As stated on the bugzilla main page: "If you are a Red Hat Enterprise Linux customer and have an active support entitlement, you can log in to Red Hat Support for assistance with your issue." Aside from that, yes, this is the right place to file a bug. Another place to look for help is the autofs mailing list: autofs.org. This issue is on my radar, but there are several things which are higher priority at the moment.

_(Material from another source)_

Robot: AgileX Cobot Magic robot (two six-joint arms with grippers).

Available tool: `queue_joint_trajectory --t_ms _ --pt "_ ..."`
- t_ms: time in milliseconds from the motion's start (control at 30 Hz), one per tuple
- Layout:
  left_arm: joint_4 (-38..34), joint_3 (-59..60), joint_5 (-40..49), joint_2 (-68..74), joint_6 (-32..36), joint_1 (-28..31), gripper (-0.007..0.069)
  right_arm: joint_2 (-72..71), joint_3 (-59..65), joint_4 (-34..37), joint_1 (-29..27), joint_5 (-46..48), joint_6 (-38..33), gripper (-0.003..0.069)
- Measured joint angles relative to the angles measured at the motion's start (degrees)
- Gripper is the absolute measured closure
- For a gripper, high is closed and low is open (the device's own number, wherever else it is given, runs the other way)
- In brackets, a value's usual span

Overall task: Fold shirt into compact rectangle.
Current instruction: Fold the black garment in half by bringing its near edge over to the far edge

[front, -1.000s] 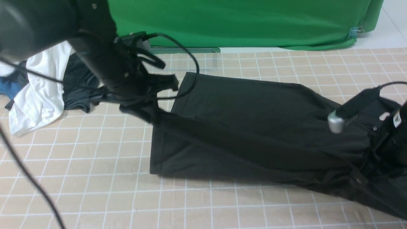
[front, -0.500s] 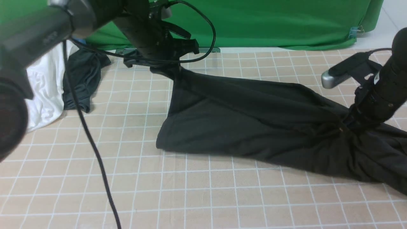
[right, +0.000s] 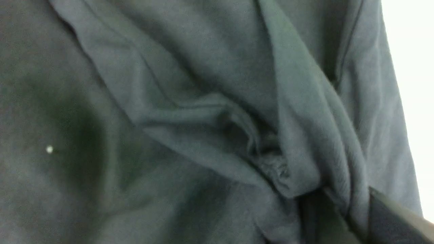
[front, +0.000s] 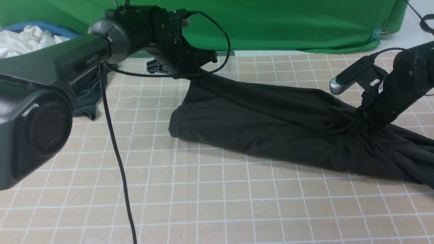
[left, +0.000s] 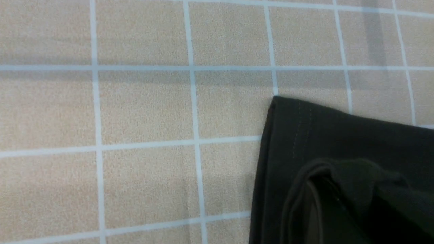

Ian, does this stir up any memories?
I think in order to proceed on this, we'll need to see some debugging output from the kernel side. Are you capable of building your own kernels? If so, modify the fs/autofs4/autofs_i.h file to enable debugging. (you can uncomment the line that says #define DEBUG). Then rebuild the kernel. If you are not comfortable building your own kernels, then please let me know what architecture and kernel version you are using (i.e. i686 smp). The output of uname -a will have enough information for me to derive the version. Once we get you a test kernel, then I'll need you to reproduce the problem. I tried in-house, but was unable to. I'll need the debug output from the kernel module and the user-space daemon together. All of this should be in the debug log you've setup.
I'm still waiting for a response to commnet #7.
I still can't reproduce this locally. Can you try with an updated kernel? We did fix some corner cases there that may or may not apply here. Thanks!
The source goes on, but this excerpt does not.